In our study, the rate of PEP among the Tac group was lower than that in the control group (8.3% vs. 15.7%). Age and sex distributions, along with comorbidities, were comparable between the two groups. The factors known to increase the risk of PEP, such as difficult biliary cannulation with multiple attempts, instrumentation, inadvertent PD cannulation, contrast injection, and sphincterotomy, were equally distributed, with no statistically significant differences between the two groups. More importantly, the number of patients with difficult cannulation who received PD stents and rectal NSAIDs was comparable between the two groups.
We also examined the serum trough Tac levels in patients who developed PEP, which were found to be significantly lower in patients with PEP than in those without (3.3 ng/mL vs. 6.98 ng/mL, p=0.001). The optimal cutoff for trough tacrolimus levels to prevent PEP is unknown. In a retrospective study of liver transplant recipients, a trough tacrolimus level of 2.5 ng/mL was found to lower the odds of PEP by 79%.26 Notably, only two patients (4.6%) had tacrolimus levels lower than 2.5 ng/mL; among these two, one patient developed PEP. The remaining three patients who developed PEP in the Tac group had levels exceeding 2.5 ng/mL. In this study, using the receiver operating characteristic analysis, an optimal cutoff of 3.38 ng/mL was determined which could prevent PEP, with a sensitivity of 86.2% and specificity of 83.3%. However, it should be mentioned that there was considerable variability in the trough tacrolimus levels in this study (range, 1.8–13.5; variance, 10.2). This can be further explained by the fact that oral tacrolimus has been shown to exhibit erratic absorption with varying bioavailability in healthy volunteers.27,31 These observations suggest that the pharmacokinetic properties of oral tacrolimus, such as optimal dosage, ideal trough tacrolimus level, and safety, are important aspects that merit further study.
This study is the first clinical trial to assess the feasibility and safety of oral tacrolimus for the prevention of PEP. The relatively higher rate of PEP, albeit mild in severity and without mortality within 30 days after ERCP, in our patient cohort is an important finding. A relatively higher incidence of PEP was noted by some investigators in large university hospitals and tertiary referral centers.

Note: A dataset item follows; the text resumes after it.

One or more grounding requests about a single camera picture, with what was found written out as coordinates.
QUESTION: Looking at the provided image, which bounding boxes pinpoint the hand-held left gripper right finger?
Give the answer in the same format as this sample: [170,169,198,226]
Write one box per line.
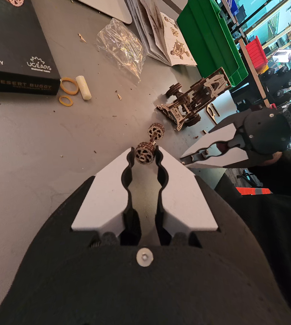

This may be related to the higher proportion of patients with prior unsuccessful attempts at cannulation, difficult cannulation, and complicated disease with multiple comorbidities being referred to these centers.32 The more liberal use of PD stenting and rectal NSAIDs can be a potential intervention for future practice. Although oral tacrolimus at a cumulative dose of 4 mg was found to be feasible and safe, its efficacy in preventing PEP has to be assessed further in a larger sample size. In addition, isolated case reports of acute pancreatitis among renal transplant recipients, which could possibly be attributed to tacrolimus, was described in the literature.33,34 Although rare, this is an important aspect that merits consideration in future studies on the use of tacrolimus in the prevention of PEP.
In conclusion, this pilot study clearly demonstrates that oral tacrolimus at a dose of 4 mg can safely prevent PEP in patients undergoing ERCP. Further randomized studies with larger sample sizes can help establish an ideal trough tacrolimus level that can reliably prevent PEP following ERCP procedures.


Conflicts of Interest
The authors have no potential conflicts of interest.
Author Contributions
Conceptualization: HRB, AKK, RPV; Data curation: PKV, PN; Formal analysis: HRB, PKV, PN; Investigation: AKK, RPV; Methodology: HRB, RPV; Project administration: HRB, AKK, RPV; Supervision: HRB, RPV; Validation: HRB, PN; Writing–original draft: HRB; Writing–review & editing: HRB, PKV, PN, AKK, RPV.

Fig. 1.
Comparison of the mean trough serum tacrolimus levels between patients with PEP and those without (p=0.001). PEP, post-endoscopic retrograde cholangiopancreatography pancreatitis
Fig. 2.
Receiver operating characteristic curve analysis for the efficiency of tacrolimus in preventing post-endoscopic retrograde cholangiopancreatography pancreatitis.
Table 1.
Baseline characteristics of the Tac and control groups in the study population
Baseline characteristic Total (n=99) Tac group (n=48) Control group (n=51) p-value
Age (yr) 57.44±16.65 59.44±15.31 55.57±17.76 0.335
Female sex 42 (42.4) 21 (43.8) 21 (41.2) 0.796
Diabetes mellitus 36 (36.3) 17 (35.4) 19 (37.3) 0.849
Indication 0.389
 Malignant 39 (39.3) 21 (43.8) 18 (35.3)
 Nonmalignant 60 (60.6) 27 (56.3) 33 (64.7)
Difficult biliary cannulation 35 (35.3) 16 (33.3) 19 (37.25) 0.820
Sphincterotomy 94 (94.9) 44 (91.7) 50 (98.0) 0.348
PD cannulation 21 (21.2) 13 (27.1) 8 (15.7) 0.164
PD stenting 20 (20.2) 7 (14.6) 13 (25.4) 0.096
Rectal NSAID 38 (38.4) 20 (41.7) 18 (35.2) 0.744
Postprocedure pain 19 (19.1) 7 (14.6) 12 (23.5) 0.133
Lab parameter
 Urea (mg/dL) 24.45±15.56 24.04±13.80 24.87±17.32 0.337
 Creatinine (mg/dL) 1.08±0.40 1.11±0.41 1.05±0.38 0.491
 Total bilirubin(mg/dL) 8.28±9.90 9.59±11.32 7.05±8.29 0.068
 AST (IU/L) 92.81±90.62 93.70±86.44 91.98±95.24 0.441
 ALT (IU/L) 99.04±94.48 98.02±98.24 100.01±91.77 0.202
 Albumin (g/dL) 3.47±0.64 3.44±0.63 3.51±0.65 0.991
 ALP (IU/L) 315.50±242.71 311.19±233.76 319.55±253.10 0.491
 Mean peak amylase (U/L) 287.37 275.46 298.82 0.969
Post-ERCP pancreatitis 12 (12.1) 4 (8.3) 8 (15.7) 0.133

Values are presented as mean±standard deviation or number (%) unless otherwise indicated.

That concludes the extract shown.